* **TASK REQUIREMENTS**
The answer must consist solely of the lines from the one containing "around the aluminium" to the end of the entries below, repeated exactly.
--- MATERIAL FOR THE TASK ---
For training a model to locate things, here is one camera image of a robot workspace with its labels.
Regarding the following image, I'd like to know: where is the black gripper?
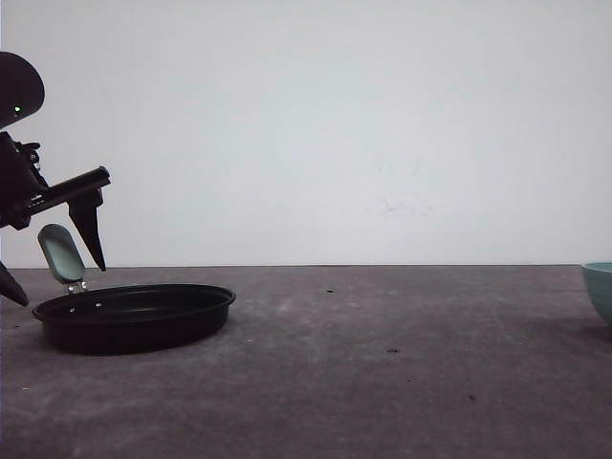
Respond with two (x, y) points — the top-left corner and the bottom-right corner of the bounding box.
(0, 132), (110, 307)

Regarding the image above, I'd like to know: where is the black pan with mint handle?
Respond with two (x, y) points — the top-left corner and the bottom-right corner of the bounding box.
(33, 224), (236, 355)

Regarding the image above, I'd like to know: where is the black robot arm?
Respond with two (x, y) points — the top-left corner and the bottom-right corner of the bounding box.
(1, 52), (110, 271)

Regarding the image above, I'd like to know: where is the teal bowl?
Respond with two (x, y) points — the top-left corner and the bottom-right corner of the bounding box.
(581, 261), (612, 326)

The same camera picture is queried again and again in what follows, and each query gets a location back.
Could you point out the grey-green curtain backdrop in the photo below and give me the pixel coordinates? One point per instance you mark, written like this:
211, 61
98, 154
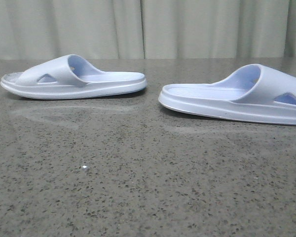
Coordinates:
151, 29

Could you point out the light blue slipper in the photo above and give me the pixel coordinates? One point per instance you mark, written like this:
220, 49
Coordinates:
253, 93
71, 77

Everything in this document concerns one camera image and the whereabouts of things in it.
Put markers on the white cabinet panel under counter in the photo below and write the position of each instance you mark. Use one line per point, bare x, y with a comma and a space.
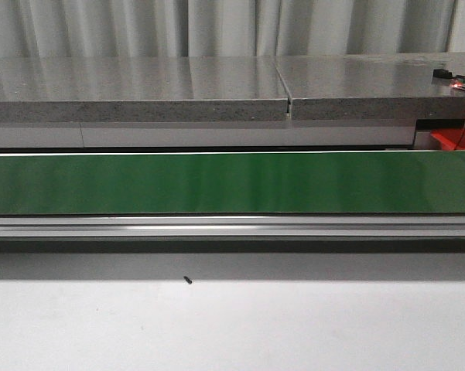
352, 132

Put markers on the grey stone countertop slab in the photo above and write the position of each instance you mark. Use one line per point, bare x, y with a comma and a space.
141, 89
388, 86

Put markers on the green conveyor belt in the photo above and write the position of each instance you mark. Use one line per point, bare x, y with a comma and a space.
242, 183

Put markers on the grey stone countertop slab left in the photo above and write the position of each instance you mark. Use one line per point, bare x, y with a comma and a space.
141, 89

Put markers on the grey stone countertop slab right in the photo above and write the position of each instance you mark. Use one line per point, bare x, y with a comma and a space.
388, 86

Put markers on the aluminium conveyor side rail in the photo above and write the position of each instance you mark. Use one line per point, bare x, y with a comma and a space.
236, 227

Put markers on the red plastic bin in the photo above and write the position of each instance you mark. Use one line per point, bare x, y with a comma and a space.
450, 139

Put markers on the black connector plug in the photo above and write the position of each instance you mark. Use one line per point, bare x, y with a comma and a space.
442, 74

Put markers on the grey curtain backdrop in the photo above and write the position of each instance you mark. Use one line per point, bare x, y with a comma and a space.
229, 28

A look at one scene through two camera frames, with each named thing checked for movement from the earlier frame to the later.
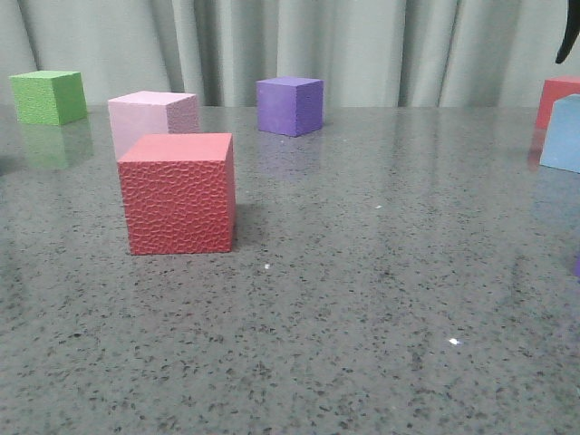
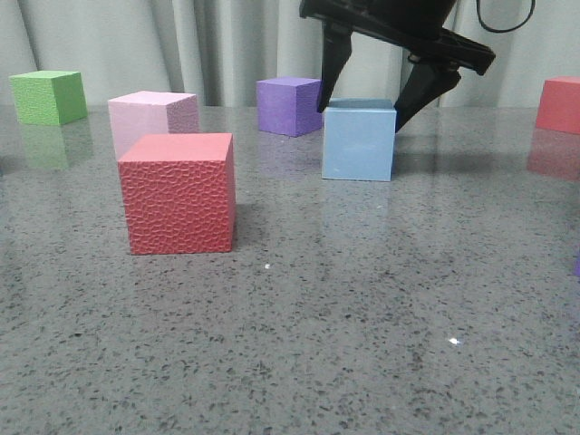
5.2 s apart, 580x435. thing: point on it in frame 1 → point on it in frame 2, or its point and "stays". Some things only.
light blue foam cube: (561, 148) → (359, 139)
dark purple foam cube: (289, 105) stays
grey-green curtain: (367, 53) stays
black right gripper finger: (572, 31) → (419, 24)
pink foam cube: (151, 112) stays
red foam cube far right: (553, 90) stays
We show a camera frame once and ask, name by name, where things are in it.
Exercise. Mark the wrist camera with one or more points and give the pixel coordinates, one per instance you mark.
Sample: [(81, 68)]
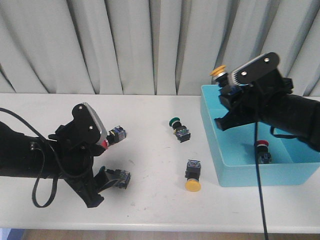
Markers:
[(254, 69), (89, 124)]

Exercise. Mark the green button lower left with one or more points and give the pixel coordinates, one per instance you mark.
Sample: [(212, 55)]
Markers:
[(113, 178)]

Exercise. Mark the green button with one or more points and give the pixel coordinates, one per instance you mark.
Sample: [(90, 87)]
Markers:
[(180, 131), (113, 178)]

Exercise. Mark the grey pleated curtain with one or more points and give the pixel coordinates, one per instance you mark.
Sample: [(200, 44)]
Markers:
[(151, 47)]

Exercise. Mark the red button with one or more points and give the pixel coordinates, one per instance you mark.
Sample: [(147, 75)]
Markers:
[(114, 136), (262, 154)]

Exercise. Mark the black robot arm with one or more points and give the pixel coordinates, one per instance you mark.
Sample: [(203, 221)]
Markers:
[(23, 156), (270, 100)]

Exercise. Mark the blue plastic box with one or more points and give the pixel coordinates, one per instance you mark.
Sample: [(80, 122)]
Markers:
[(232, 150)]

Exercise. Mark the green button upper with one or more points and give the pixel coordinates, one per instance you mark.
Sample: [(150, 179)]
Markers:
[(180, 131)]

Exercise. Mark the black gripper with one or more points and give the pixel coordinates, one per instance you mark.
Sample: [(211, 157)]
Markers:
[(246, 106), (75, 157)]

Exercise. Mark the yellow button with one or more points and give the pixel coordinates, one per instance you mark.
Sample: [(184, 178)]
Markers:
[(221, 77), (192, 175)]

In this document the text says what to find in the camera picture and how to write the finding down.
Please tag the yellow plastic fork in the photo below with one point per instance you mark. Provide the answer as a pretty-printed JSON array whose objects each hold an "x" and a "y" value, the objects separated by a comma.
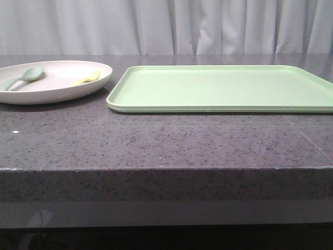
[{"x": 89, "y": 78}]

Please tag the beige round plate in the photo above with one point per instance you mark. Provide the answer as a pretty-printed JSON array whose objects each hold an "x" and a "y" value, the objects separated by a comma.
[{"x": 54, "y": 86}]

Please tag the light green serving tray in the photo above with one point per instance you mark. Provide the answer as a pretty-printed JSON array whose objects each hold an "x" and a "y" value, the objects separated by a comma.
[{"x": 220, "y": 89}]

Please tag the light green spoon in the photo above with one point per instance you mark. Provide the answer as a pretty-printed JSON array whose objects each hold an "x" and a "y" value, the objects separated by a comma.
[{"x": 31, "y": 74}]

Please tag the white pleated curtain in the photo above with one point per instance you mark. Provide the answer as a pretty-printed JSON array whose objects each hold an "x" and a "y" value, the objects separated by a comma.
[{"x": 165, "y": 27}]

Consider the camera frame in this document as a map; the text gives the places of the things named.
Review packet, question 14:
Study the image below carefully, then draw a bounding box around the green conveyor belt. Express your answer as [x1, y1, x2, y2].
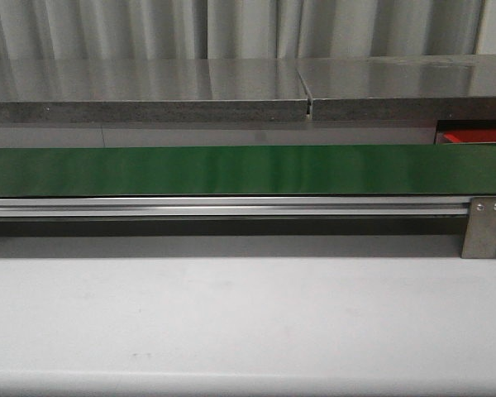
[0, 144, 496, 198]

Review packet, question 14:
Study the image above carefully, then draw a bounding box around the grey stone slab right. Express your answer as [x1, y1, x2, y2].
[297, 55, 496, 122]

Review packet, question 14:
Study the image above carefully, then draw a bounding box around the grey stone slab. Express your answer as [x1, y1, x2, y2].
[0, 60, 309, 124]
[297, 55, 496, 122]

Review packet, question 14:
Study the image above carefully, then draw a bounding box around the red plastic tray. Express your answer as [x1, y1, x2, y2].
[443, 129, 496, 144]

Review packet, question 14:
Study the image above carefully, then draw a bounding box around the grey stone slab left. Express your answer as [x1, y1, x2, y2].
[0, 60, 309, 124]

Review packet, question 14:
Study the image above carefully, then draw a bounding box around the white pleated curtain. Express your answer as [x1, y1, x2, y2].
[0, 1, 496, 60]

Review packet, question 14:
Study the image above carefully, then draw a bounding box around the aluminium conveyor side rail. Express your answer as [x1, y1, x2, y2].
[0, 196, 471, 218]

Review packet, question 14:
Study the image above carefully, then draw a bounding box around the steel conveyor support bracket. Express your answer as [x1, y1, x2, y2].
---
* **ANSWER FOR THE TASK**
Study the image above carefully, then draw a bounding box around the aluminium conveyor side rail. Express your answer as [x1, y1, x2, y2].
[0, 196, 471, 218]

Review packet, question 14:
Study the image above carefully, then draw a bounding box around the steel conveyor support bracket. Express your answer as [x1, y1, x2, y2].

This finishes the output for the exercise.